Supplied entries Start Marker

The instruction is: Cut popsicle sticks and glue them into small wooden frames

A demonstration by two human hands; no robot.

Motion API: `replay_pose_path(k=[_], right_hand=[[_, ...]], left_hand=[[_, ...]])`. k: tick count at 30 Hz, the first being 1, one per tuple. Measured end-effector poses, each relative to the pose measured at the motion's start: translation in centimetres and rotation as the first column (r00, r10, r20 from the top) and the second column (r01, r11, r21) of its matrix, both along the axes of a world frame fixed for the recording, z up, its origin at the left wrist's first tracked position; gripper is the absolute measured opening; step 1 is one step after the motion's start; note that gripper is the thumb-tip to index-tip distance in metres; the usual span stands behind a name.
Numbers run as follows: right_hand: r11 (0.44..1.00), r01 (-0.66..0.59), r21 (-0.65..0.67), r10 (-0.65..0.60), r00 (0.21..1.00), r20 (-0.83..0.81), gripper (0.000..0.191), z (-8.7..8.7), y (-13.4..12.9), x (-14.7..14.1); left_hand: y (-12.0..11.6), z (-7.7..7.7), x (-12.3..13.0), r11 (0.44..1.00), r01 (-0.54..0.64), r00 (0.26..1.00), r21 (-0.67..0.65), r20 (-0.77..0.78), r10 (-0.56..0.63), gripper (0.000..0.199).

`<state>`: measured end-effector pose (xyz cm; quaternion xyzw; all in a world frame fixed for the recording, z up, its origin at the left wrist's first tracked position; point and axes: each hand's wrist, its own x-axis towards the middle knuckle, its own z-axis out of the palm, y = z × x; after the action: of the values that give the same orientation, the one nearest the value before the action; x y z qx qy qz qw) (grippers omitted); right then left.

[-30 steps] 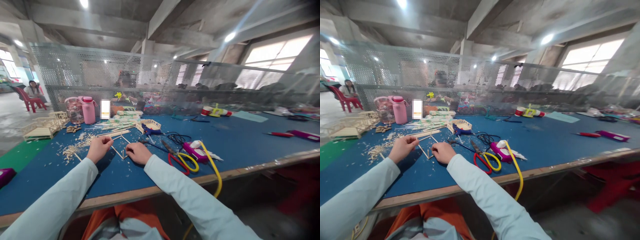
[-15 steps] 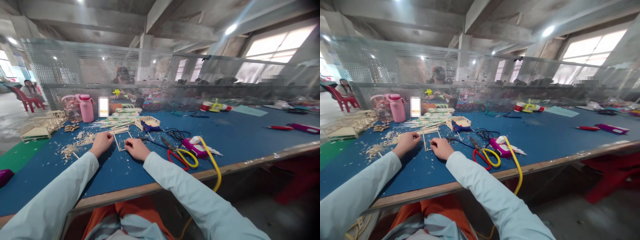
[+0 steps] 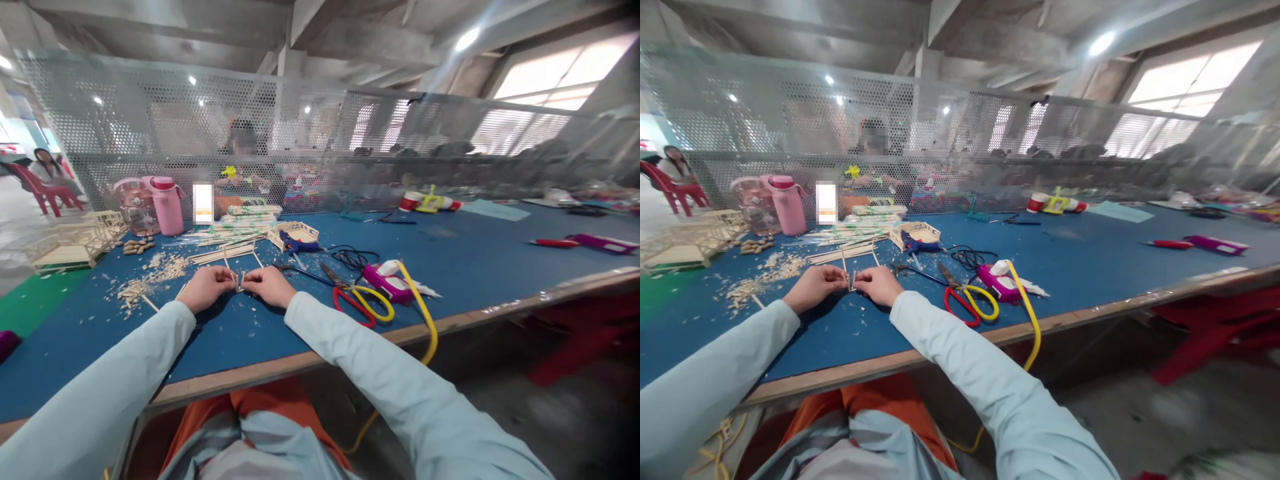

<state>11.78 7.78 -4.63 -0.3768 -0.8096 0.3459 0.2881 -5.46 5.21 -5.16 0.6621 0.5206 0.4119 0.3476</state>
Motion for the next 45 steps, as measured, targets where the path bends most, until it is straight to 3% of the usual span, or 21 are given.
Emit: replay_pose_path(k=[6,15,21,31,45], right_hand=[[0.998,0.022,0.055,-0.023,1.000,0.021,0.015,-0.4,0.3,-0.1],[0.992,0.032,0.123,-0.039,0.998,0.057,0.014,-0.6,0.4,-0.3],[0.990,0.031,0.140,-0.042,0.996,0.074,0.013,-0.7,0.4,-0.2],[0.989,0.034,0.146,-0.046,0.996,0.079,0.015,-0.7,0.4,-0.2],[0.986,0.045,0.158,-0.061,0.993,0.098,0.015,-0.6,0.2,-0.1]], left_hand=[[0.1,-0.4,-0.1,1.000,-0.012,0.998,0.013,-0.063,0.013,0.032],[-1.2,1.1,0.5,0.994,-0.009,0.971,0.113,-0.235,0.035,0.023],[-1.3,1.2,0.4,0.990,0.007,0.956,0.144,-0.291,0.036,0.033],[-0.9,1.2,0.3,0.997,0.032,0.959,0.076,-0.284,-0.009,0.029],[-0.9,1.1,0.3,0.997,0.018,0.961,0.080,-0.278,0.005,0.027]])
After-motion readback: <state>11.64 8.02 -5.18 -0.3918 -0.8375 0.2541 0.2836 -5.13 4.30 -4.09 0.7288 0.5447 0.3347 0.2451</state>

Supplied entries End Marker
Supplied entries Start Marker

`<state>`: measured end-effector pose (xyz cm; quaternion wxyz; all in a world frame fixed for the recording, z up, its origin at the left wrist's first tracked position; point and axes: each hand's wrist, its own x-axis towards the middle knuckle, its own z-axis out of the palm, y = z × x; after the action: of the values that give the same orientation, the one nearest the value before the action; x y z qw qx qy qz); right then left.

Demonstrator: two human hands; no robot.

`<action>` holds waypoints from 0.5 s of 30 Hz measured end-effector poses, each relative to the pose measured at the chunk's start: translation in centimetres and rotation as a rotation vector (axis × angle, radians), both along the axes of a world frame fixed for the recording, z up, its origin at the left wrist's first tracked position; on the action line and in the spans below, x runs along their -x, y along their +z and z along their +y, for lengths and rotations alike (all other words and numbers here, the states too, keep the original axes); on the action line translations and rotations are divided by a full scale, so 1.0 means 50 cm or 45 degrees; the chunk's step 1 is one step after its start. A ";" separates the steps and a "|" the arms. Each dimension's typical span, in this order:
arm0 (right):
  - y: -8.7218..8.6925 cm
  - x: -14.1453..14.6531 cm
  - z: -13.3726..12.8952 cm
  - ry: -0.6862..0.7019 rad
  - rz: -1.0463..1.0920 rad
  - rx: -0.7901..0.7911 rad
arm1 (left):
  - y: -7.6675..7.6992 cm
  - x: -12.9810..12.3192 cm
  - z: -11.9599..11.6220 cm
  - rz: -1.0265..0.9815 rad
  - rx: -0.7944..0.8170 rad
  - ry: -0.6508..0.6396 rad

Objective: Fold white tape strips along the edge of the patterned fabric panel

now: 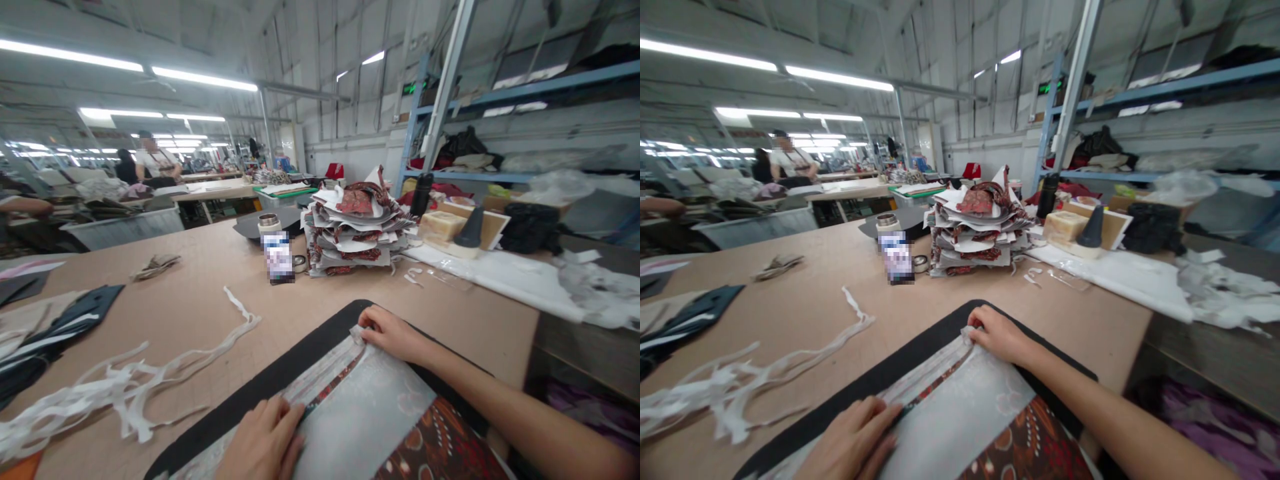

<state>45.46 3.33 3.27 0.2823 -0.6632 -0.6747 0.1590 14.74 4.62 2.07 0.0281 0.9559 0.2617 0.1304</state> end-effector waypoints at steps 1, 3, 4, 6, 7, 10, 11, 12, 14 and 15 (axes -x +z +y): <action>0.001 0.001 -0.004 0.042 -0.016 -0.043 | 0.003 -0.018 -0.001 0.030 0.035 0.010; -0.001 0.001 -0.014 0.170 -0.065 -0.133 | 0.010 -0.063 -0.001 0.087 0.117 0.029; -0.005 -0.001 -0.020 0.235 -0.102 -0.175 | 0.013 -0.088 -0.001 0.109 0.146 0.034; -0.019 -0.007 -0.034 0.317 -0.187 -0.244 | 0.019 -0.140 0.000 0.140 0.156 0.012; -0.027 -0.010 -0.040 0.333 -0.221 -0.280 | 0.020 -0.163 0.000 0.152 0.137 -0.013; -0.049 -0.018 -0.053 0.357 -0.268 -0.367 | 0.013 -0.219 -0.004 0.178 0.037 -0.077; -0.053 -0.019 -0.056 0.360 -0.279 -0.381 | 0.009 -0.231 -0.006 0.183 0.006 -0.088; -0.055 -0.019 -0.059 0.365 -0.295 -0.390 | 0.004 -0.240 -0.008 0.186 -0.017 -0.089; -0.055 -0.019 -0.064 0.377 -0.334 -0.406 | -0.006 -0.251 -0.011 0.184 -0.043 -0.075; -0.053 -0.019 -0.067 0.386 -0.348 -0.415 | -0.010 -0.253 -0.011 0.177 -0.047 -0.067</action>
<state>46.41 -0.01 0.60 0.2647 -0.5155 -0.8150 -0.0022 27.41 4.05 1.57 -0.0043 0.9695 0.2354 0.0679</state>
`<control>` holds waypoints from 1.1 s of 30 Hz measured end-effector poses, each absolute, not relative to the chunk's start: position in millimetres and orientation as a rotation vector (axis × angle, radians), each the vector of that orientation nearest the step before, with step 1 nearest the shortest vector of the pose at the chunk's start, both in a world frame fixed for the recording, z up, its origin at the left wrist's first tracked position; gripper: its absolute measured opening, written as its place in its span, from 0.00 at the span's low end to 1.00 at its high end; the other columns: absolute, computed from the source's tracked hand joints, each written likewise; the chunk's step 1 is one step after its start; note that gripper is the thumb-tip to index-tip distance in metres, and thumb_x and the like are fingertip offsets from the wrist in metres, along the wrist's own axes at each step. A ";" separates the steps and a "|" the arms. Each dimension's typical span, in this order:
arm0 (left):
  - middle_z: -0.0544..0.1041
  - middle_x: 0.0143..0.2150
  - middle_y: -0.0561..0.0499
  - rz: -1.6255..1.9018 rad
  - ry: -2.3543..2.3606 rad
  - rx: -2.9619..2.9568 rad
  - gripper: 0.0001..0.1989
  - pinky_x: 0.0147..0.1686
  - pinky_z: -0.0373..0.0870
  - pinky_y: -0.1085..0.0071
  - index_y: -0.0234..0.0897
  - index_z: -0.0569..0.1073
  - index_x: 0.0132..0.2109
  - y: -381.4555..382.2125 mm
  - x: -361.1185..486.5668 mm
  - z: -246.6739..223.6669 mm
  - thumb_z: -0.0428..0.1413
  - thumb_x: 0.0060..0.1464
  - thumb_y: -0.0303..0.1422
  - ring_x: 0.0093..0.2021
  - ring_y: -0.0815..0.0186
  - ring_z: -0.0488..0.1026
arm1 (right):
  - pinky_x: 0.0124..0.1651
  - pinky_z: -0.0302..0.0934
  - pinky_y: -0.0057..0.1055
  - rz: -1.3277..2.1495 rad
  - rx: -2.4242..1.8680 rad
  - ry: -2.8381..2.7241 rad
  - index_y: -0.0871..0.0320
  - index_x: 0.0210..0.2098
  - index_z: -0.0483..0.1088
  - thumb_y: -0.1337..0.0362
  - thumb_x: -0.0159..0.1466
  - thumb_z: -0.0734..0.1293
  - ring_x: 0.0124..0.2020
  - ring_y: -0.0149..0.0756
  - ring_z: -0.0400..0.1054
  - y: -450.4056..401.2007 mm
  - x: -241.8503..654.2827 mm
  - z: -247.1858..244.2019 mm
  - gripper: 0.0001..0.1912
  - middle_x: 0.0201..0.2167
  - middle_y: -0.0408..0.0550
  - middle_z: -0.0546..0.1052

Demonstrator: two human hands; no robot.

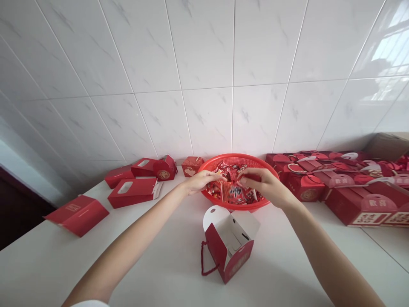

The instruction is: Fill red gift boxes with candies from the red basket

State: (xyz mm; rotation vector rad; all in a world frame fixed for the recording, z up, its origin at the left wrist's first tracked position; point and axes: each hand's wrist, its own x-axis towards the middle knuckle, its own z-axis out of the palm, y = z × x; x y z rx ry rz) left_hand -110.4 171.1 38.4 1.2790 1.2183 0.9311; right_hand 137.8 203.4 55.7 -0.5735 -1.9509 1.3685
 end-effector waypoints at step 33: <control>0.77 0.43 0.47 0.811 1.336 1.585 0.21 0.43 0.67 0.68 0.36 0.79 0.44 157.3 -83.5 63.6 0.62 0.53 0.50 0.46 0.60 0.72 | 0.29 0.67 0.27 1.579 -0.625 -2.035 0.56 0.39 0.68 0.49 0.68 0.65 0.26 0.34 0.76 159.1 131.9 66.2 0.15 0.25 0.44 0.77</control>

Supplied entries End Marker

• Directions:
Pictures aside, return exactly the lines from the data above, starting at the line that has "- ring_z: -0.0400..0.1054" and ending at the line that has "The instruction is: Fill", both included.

• Your solution:
  - ring_z: -0.0400..0.1054
  - y: -450.4056..401.2007 mm
  - x: -241.8503..654.2827 mm
  - z: -247.1858..244.2019 mm
  - gripper: 0.0001..0.1912
  - middle_x: 0.0201..0.2167
  - middle_y: -0.0408..0.0550
  - middle_z: -0.0546..0.1052

Demonstrator: two human hands; no robot.


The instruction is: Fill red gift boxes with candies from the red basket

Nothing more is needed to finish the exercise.